What is needed »
Needed from the data below: all lines that contain the word "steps".

Source data
****************
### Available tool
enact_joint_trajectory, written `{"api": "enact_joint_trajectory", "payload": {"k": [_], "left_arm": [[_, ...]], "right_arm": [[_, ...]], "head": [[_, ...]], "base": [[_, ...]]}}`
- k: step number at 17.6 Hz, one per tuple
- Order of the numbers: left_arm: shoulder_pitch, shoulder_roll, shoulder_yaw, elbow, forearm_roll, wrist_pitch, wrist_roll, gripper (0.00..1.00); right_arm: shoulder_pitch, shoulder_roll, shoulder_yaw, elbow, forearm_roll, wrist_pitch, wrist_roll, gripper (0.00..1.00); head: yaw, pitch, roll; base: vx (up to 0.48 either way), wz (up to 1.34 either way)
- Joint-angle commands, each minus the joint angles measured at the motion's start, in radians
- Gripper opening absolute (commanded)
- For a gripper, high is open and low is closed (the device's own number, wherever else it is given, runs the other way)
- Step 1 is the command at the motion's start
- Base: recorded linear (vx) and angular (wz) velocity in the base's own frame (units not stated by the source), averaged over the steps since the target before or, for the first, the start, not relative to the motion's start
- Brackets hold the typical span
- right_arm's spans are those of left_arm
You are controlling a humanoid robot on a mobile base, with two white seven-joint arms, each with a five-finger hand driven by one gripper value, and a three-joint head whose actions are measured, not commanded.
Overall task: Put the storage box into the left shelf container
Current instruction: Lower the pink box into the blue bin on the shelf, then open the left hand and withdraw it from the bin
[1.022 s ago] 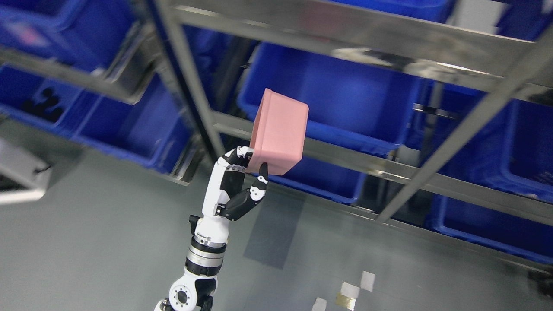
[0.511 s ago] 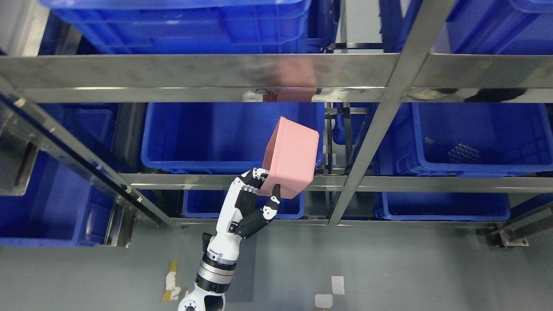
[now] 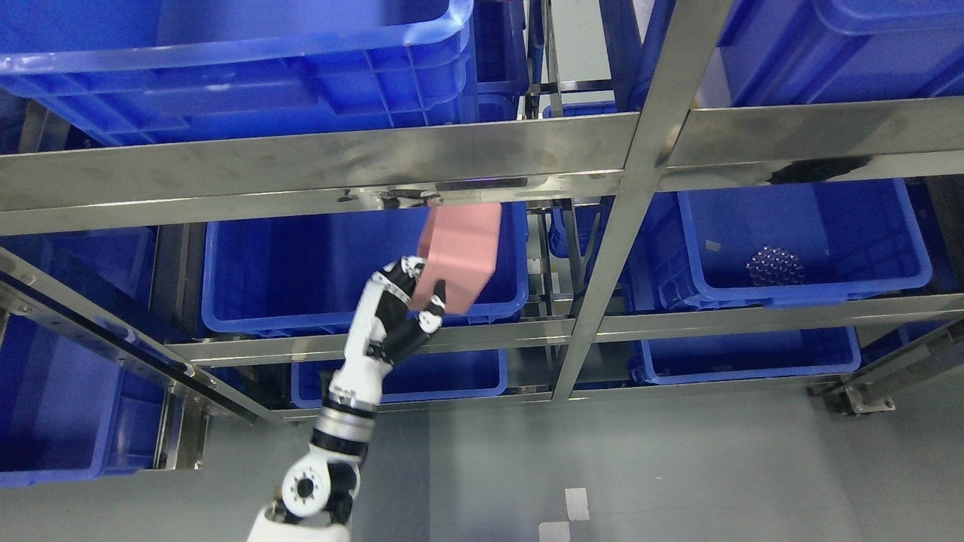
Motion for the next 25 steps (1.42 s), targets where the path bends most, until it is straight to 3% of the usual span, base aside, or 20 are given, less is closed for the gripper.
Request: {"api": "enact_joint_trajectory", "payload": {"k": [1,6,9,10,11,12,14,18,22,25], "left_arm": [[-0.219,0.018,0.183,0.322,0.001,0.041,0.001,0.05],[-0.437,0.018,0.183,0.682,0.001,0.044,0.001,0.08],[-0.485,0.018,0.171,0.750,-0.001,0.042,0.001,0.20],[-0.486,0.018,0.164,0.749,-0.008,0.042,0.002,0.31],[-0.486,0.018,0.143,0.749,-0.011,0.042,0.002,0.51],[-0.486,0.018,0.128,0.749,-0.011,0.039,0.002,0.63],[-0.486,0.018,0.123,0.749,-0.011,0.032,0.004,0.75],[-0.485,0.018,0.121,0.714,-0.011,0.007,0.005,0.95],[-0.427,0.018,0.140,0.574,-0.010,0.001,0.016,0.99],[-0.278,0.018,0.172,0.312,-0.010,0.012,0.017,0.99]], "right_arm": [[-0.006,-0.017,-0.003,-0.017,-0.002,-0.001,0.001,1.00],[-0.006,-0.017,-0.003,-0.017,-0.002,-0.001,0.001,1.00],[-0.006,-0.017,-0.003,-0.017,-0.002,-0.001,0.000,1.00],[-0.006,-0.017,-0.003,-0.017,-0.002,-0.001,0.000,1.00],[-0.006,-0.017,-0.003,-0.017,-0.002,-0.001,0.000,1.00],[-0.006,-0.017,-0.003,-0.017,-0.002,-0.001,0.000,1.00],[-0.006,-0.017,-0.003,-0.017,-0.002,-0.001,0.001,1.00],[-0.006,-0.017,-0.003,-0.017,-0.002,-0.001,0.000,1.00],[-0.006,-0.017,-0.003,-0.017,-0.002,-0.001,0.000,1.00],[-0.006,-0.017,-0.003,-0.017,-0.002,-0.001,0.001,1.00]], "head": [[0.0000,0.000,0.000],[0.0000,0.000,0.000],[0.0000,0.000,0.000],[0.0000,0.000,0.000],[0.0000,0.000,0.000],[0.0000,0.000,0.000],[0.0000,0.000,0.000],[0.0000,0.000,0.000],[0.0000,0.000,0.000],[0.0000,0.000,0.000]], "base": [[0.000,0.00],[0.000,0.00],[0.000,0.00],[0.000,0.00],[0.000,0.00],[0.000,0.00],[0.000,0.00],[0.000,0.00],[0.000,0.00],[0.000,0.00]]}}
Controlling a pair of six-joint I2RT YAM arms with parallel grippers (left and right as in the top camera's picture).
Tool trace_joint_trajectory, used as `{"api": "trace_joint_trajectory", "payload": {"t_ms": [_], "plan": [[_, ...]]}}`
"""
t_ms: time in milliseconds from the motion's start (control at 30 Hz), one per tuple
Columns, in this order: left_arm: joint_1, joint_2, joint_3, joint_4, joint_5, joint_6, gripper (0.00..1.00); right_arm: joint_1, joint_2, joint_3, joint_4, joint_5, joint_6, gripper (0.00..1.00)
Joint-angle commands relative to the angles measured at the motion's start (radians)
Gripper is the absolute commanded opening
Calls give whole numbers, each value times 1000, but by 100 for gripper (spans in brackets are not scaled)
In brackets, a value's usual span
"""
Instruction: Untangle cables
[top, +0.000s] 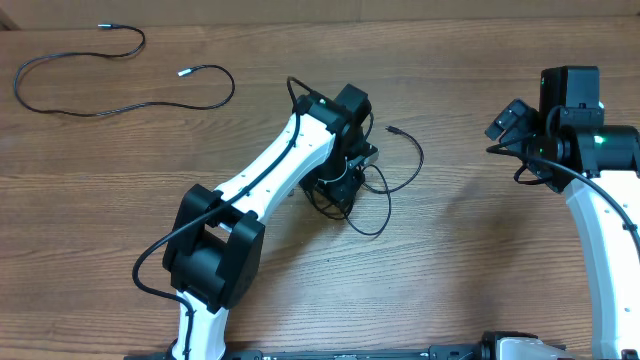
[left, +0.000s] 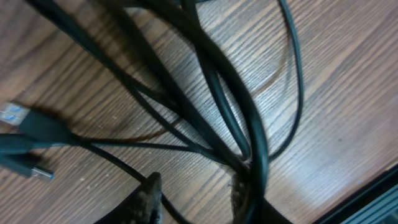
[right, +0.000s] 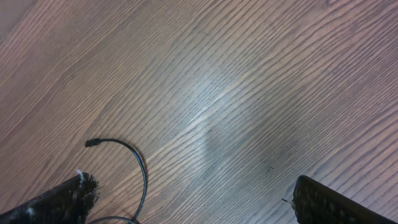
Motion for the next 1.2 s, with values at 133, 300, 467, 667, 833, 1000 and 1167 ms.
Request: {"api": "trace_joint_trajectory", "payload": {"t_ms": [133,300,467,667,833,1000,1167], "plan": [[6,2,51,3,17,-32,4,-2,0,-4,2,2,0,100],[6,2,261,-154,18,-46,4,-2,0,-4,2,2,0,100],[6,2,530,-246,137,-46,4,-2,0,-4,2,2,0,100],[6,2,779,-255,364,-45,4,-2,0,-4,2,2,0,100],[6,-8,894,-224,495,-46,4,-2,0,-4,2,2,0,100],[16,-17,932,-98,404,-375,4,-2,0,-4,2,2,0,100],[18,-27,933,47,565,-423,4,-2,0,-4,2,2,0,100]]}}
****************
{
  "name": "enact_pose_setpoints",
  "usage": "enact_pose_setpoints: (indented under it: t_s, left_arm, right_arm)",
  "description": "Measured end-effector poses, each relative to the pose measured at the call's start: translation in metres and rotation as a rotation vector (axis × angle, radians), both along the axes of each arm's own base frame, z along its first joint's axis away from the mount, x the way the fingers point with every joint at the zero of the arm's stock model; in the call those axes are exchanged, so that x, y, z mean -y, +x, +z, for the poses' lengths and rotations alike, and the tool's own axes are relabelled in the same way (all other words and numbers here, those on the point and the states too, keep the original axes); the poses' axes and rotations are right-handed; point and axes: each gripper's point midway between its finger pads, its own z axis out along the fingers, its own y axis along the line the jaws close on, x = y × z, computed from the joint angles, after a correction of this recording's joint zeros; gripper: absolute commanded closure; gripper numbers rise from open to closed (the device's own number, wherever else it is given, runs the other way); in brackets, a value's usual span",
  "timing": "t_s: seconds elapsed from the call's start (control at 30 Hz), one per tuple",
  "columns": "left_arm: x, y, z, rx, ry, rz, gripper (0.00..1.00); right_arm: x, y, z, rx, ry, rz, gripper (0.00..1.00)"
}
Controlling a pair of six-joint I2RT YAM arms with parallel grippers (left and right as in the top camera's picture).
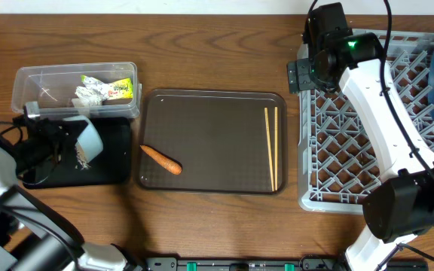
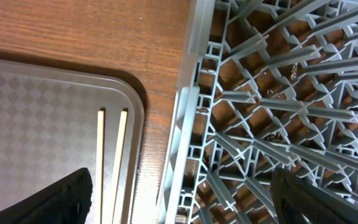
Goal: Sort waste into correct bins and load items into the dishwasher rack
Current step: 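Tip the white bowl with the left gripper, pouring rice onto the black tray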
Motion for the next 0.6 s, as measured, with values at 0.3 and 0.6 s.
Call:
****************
Reply to the exercise »
- Base: recorded linear (vx) and angular (wz) velocity in the base's own frame (units not stated by the source), averaged over the steps since the target before or, for the first, the start, not relative to the motion's start
Motion for the next 25 steps (1.42 s), targets where the path bends most, until it is straight to 3% of the usual span, base aside, or 20 are given, less is closed for the gripper.

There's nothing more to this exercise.